Obesity experts have been saying for over a decade that children who sit in front of the TV screen day in and day out tend to be heavier. However, experts are finding it’s not only the couch potato effect, but the television ads children are watching, along with other factors that can add inches to their waistlines.An American Academy of Pediatrics policy statement called “Children, Adolescents, Obesity and the Media,” published in the journal Pediatrics, argues that “junk food and fast food ads increase a child’s desire to eat those types of foods.”
The CNN “The Chart” blog reports, “Studies also show that snacking while watching the tube increases.
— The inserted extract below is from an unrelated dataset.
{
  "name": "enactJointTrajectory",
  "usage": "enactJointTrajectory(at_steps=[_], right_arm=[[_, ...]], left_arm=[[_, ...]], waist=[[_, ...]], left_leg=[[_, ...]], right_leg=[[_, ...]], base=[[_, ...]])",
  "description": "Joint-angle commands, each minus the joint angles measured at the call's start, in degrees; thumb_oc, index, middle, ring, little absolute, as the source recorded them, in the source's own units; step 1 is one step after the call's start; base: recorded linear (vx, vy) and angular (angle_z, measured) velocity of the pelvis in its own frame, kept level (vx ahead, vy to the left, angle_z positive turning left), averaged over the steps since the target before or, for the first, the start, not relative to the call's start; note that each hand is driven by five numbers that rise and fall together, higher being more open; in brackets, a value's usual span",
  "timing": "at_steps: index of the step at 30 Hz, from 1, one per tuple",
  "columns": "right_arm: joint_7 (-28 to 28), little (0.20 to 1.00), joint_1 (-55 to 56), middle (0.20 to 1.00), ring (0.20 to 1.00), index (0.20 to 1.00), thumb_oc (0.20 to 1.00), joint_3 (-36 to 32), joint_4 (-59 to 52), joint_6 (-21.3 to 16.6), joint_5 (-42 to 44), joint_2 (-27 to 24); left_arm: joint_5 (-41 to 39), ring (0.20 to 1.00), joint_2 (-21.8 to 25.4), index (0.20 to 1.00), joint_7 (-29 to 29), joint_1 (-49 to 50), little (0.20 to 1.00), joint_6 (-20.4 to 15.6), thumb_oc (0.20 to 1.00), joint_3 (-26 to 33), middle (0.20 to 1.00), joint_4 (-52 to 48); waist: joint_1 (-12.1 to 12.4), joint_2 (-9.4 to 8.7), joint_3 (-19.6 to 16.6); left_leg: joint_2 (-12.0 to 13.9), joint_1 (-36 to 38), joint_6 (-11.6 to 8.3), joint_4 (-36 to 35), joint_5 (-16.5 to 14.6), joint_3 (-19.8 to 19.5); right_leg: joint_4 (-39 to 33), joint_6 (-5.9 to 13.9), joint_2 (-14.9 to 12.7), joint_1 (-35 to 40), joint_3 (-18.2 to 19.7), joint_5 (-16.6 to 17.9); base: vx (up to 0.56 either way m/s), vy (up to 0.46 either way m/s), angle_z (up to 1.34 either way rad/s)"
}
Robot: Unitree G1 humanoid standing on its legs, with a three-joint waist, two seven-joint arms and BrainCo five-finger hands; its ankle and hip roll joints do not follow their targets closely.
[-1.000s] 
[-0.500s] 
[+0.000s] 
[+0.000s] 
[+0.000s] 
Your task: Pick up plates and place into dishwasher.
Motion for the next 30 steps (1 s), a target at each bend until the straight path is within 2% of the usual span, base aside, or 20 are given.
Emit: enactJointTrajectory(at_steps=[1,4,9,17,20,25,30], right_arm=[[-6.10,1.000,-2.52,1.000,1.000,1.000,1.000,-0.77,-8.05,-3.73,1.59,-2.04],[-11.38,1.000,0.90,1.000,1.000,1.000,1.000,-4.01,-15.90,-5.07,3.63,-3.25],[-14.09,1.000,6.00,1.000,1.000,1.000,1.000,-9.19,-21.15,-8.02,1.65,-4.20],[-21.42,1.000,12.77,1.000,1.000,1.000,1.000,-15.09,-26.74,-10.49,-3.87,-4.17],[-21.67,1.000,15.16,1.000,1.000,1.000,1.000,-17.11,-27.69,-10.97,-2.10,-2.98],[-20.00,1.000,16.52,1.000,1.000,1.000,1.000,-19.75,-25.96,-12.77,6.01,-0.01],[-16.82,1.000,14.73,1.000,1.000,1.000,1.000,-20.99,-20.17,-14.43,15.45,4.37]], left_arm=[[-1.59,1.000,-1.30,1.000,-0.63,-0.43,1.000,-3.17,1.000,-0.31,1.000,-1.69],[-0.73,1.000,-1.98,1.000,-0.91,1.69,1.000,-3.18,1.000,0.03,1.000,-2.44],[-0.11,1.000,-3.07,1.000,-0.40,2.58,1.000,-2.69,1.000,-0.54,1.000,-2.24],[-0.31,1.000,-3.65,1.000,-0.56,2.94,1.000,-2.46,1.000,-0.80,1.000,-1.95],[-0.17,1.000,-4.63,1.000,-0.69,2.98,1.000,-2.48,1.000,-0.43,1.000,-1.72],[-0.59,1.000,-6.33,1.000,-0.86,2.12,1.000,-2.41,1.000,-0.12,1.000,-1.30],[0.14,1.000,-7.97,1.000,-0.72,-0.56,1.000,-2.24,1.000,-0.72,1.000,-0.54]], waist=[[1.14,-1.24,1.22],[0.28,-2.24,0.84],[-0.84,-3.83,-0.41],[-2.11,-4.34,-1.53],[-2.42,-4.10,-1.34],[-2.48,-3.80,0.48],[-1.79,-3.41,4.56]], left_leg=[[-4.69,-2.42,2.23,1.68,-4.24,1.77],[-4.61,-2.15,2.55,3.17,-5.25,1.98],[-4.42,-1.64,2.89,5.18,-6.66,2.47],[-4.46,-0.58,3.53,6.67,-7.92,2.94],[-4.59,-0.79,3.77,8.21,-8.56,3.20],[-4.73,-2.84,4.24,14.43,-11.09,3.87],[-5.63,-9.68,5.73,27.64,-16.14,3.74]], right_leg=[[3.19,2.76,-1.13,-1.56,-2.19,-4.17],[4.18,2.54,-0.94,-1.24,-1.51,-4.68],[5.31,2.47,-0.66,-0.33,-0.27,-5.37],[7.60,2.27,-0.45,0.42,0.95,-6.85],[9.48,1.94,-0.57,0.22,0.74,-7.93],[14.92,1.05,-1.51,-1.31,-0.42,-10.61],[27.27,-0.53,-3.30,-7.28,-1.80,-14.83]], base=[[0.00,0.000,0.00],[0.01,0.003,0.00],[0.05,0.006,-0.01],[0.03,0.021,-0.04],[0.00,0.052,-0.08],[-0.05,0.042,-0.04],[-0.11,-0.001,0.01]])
And if kids stay up late at night while watching the tube or playing video games, their lack of sleep can be a major factor in raising their risk for obesity.”
MedPage Today reports that the statement also argues that “children and teens tend to snack while watching TV or online, and late-night use may interfere with sleep.” However, “too much time in front of the television or computer screen is driving the epidemic of childhood obesity in the U.S., according to the American Academy of Pediatrics.”
And it’s not just that many teens are couch potatoes, the academy argues in the journal Pediatrics: TV advertising drives sales of junk food, children and teens tend to snack while watching TV or online, and late-night use may interfere with sleep.
“We’ve created a perfect storm” of conditions that predispose young people to obesity, said lead author Victor Strasburger, MD, of the University of New Mexico in Albuquerque, N.M.
“We couldn’t do a worse job as a society if we tried,” he told MedPage Today.
The academy’s policy statement calls obesity “a clear and present danger” to children and teens and says that evidence linking excessive TV with obesity is now “persuasive,” although the role of other media remain unclear.
Currently, the researchers found, U.S. children and teens spend an average of seven hours a day using various forms of media – more time than they spend doing anything except sleeping.
Physicians and other health professionals can play a role, the academy said, by encouraging parents to monitor children’s TV viewing, teach them about good nutrition, and discuss the impact of food advertising.
They should also continue to urge parents to limit non-educational screen time to no more than two hours a day, and avoid putting TV sets and internet connections in children’s bedrooms, the statement suggests.
“Docs need to be asking at least two media questions at every well-child, well-baby, well-adolescent visit,” Strasburger said. “How much entertainment screen time does the child or teenager spend per day and is there a TV set or internet connection in the bedroom?”
Among other things, the policy statement urges:

  • Bans on advertising of unhealthy food to children and teens
  • Restrictions on interactive food advertising to children via digital media
  • Support for research into the health and psychosocial effects of heavy media use in children
  • More media resources for children that encourage them to choose healthy foods
  • Parental limits on screen time

Strasburger said the policy statement is not an example of “nannyism” run wild.
Among other signs of the times, he noted that 75% of American youngsters now have a TV in their bedroom. “The evidence is clear and convincing that that puts children at risk for obesity,” he said.
Among the content they see on those screens, he noted, are thousands of ads every year for fast and junk food. “Food marketers spend $10 billion a year targeting children and teenagers,” he said. “There’s a significant relationship [with obesity] and it has to stop.”
Indeed, a study appearing in the same issue of Pediatrics found that food commercials touting fast and junk foods influenced children’s food choices – skewing them toward high-fat and high-carbohydrate items, according to Emma Boyland, PhD, of the University of Liverpool in England, and colleagues.
And the effect was greater for children who watched more than 21 hours of TV a week, they reported, compared with those who watched less.
Interestingly, those children also had a significantly greater body mass index (at P<0.05) than those who were less frequent viewers, Boyland and colleagues reported.
The findings came from an experiment in which 281 children, ages six to 13, were twice shown an episode of a popular cartoon, separated by two weeks.
In each case, the cartoon was preceded by five minutes of commercials – for toys at one showing and for food (mainly snacks and fast food) at the other, the researchers reported.
After each showing the children were given lists of various food items, both branded and unbranded, and asked what they’d like to eat. They were more likely to pick unhealthy foods after they had watched the food commercials, the researchers found.
To consider dozens and dozens of tips to help your family, consider picking up a copy of my book, SuperSized Kids: How to protect your child from the obesity threat.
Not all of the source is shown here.